**DIRECTIONS**. In the data below, find every line with the word "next" and copy it.

**DATASET RECORDS**.
=== Section Start ===
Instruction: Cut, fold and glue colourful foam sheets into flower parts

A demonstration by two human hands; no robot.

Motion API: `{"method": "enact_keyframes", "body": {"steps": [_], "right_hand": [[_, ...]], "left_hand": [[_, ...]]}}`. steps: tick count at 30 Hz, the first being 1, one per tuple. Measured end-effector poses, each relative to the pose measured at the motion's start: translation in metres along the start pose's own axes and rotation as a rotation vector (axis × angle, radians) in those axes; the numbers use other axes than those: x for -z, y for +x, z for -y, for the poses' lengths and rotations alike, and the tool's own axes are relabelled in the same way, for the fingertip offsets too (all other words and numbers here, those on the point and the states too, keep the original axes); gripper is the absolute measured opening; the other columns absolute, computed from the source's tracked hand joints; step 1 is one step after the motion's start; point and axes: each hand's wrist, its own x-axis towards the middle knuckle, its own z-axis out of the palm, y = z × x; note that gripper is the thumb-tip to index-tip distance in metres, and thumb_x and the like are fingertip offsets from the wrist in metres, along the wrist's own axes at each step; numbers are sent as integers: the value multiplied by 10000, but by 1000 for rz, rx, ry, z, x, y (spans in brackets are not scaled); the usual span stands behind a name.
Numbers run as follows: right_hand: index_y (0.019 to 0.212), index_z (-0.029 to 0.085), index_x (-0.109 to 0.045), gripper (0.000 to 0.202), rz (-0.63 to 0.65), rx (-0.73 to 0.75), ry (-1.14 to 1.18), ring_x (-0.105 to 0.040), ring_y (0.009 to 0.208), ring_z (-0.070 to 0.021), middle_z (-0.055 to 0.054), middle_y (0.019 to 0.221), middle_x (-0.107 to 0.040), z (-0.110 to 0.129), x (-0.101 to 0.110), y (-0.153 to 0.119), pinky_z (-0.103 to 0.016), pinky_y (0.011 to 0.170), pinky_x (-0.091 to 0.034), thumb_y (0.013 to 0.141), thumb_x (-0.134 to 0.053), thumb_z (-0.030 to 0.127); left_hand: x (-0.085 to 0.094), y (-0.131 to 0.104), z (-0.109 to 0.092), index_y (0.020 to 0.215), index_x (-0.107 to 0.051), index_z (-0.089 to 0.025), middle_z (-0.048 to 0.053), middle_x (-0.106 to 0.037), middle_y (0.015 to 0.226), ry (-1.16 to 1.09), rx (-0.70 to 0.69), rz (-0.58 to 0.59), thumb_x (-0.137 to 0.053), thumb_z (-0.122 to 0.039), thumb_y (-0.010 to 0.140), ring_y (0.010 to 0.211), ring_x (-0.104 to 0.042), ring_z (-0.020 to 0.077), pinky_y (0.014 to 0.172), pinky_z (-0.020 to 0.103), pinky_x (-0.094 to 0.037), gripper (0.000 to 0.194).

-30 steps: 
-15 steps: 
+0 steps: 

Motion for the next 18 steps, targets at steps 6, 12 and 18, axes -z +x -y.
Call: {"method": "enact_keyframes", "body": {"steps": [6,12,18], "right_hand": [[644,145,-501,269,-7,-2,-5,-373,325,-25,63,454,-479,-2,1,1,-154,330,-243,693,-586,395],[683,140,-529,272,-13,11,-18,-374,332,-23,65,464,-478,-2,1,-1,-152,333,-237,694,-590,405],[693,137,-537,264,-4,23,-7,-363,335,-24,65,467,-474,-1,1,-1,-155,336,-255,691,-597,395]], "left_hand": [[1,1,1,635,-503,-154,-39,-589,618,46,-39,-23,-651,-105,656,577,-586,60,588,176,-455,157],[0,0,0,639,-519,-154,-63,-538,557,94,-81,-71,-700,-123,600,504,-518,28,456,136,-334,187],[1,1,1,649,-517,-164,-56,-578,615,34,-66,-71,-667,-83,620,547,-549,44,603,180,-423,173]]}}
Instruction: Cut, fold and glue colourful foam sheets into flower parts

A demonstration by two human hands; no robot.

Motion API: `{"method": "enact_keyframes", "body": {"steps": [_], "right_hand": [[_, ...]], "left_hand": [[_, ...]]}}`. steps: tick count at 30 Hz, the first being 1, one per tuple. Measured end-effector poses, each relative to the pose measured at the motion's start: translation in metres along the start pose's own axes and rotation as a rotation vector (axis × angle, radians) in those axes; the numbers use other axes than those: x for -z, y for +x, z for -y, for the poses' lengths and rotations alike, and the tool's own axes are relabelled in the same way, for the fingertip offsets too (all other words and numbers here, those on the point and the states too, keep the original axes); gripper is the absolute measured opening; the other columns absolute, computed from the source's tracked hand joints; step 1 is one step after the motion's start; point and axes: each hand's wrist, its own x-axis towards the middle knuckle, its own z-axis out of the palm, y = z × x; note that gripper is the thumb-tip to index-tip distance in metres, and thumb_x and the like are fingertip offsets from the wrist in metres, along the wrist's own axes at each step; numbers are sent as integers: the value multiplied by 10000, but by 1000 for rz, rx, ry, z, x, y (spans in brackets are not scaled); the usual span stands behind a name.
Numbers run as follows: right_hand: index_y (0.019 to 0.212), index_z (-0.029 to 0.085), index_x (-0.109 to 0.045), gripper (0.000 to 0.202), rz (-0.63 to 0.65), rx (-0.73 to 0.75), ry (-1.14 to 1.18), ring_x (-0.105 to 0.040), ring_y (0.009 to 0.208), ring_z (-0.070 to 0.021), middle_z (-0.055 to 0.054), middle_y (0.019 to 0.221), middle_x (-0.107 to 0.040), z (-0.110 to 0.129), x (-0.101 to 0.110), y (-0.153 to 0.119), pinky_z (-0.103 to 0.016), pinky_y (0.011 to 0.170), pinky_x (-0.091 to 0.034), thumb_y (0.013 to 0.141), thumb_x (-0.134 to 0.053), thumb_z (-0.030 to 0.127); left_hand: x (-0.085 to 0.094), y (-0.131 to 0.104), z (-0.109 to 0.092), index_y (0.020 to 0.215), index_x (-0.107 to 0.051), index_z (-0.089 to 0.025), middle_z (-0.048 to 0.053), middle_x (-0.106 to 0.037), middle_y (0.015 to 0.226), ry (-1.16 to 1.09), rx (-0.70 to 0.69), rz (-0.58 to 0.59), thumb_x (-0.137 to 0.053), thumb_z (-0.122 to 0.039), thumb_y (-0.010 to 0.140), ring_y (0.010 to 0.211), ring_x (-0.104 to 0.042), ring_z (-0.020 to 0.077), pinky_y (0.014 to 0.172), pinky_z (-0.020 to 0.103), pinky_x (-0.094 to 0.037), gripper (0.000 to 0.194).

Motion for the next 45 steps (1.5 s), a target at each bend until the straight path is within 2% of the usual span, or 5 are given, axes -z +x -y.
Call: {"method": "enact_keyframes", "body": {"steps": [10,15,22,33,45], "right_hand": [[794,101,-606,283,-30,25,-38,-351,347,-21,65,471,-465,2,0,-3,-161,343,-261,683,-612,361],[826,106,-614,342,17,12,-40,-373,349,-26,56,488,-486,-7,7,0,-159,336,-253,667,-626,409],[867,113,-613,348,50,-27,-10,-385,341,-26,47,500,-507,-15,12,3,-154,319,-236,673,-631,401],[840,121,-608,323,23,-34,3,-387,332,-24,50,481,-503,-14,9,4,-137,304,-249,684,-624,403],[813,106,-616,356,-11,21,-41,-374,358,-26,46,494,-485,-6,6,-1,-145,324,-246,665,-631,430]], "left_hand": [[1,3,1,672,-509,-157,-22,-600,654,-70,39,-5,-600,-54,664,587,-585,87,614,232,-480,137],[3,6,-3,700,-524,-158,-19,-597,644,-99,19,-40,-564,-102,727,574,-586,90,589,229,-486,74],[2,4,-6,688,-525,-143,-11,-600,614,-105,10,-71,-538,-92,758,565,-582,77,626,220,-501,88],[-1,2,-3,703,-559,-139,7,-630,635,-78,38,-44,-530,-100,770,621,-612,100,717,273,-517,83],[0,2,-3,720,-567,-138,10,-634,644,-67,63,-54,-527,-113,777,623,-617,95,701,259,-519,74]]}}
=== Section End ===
**RESULT OF THIS TASK**.
Motion for the next 18 steps, targets at steps 6, 12 and 18, axes -z +x -y.
Motion for the next 45 steps (1.5 s), a target at each bend until the straight path is within 2% of the usual span, or 5 are given, axes -z +x -y.

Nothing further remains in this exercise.